Several alternatives publish their pricing upfront and offer shorter contract terms. For AI-powered sourcing and outreach, Pin starts at $100/month total (not per user) and includes a free tier with no credit card required - covering 850M+ profiles with automated multi-channel outreach. For basic ATS functionality, Manatal starts at $15/user/month with a 14-day trial, and Crelate at $119/user/month targets boutique-to-mid-size agencies. JobAdder and TrackerRMS both publish pricing around $89-$99/user/month. The right Bullhorn alternative depends on whether your primary need is top-of-funnel sourcing, CRM pipeline tracking, or back-office staffing operations - each use case points to a different tool category.
What is the average cost of a headhunter?
Headhunters typically charge 20-35% of the placed candidate’s first-year salary, paid by the hiring company. On a $100,000 role, that’s $20,000-$35,000 per placement. Retained search for executive positions often requires an upfront deposit of roughly one-third of the estimated total fee. Recruiting platforms like Bullhorn are used primarily by the staffing agencies charging these fees. For context, an annual Bullhorn license for a small team typically costs $20,000-$50,000+ - meaning agencies need to evaluate whether that software overhead is justified relative to their placement fee volume.
Can you negotiate Bullhorn pricing?
Yes - and you should. Pricing for Bullhorn is entirely quote-based, which means every number is negotiable. Agencies report better deals when they bring competing quotes from platforms like TrackerRMS or Crelate.
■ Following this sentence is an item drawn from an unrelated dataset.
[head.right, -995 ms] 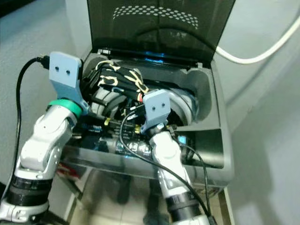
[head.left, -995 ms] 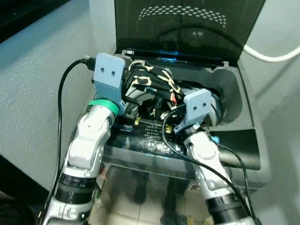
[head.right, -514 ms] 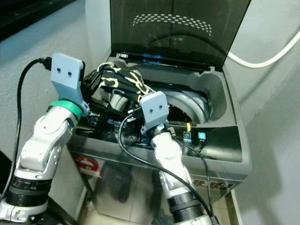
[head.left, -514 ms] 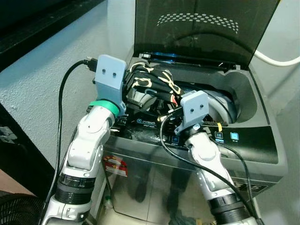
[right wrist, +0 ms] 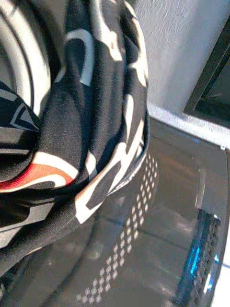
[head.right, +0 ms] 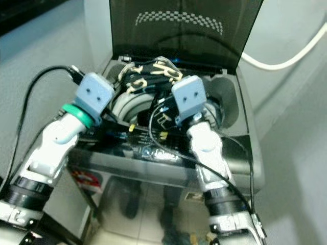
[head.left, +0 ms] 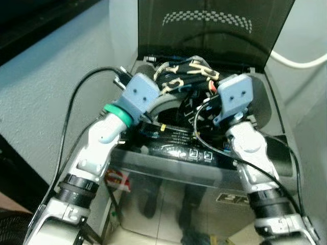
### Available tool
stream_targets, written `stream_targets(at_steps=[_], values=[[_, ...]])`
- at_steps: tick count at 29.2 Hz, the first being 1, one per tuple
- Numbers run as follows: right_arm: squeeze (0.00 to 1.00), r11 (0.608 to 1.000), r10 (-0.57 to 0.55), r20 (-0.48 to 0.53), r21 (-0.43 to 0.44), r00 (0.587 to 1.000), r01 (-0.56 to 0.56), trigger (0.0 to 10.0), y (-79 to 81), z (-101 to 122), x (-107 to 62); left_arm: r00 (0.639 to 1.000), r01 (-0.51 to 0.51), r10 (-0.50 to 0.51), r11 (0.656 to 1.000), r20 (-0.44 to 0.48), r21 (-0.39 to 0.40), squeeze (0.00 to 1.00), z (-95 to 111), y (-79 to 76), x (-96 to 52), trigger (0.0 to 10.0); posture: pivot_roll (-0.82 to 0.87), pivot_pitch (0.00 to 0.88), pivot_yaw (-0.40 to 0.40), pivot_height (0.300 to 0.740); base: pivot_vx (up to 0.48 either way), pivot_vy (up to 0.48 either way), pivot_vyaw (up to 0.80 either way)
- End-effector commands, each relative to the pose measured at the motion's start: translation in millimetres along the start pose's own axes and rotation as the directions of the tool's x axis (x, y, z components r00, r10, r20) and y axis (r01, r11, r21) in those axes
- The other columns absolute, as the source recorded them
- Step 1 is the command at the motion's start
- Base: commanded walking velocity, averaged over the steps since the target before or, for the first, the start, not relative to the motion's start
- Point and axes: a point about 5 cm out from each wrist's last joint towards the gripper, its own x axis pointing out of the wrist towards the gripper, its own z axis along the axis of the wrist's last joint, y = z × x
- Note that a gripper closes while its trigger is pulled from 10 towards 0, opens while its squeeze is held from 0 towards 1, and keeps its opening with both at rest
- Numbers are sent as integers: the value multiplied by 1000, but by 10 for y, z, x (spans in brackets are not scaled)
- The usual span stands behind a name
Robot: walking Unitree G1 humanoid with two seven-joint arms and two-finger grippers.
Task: Clothes washing
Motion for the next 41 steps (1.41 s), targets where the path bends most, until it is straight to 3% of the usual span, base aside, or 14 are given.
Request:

Focus on capping renewal increases (commonly 20% per year), building in license reduction flexibility, and bundling add-ons at signing rather than adding them mid-contract.
The Bottom Line on Bullhorn Pricing
A 3.7/5 Value for Money score on Capterra - its lowest-rated category - reflects the consistent theme in Bullhorn user reviews: the platform is capable, but agencies often pay for more than they use. As the established player in staffing agency software, Bullhorn offers deep, industry-specific functionality that generalist ATS platforms can’t match. That depth comes at a cost that isn’t always obvious until you’re well into the sales process. For more pricing breakdowns on other popular recruiting platforms, see our Greenhouse cost breakdown.
The key takeaways for agencies evaluating Bullhorn in 2026:
- Base licensing reportedly runs $99-$315/user/month, but total cost of ownership is typically much higher
- Implementation ($1,000-$50,000+), add-ons ($750+/month for automation alone), and renewal increases (reported at ~20%) compound fast
- Bullhorn’s 3.7/5 Value for Money score on Capterra - its lowest category - suggests pricing frustration is widespread, not anecdotal
- Several alternatives offer published pricing, free tiers, and shorter commitments
- Bullhorn is strongest for mid-to-large agencies needing back-office integration; it’s less cost-effective for teams focused primarily on sourcing and outreach
When an agency’s biggest bottleneck is finding and engaging candidates - not managing payroll or invoicing - a platform built for top-of-funnel recruiting delivers more value per dollar than Bullhorn’s full-suite approach.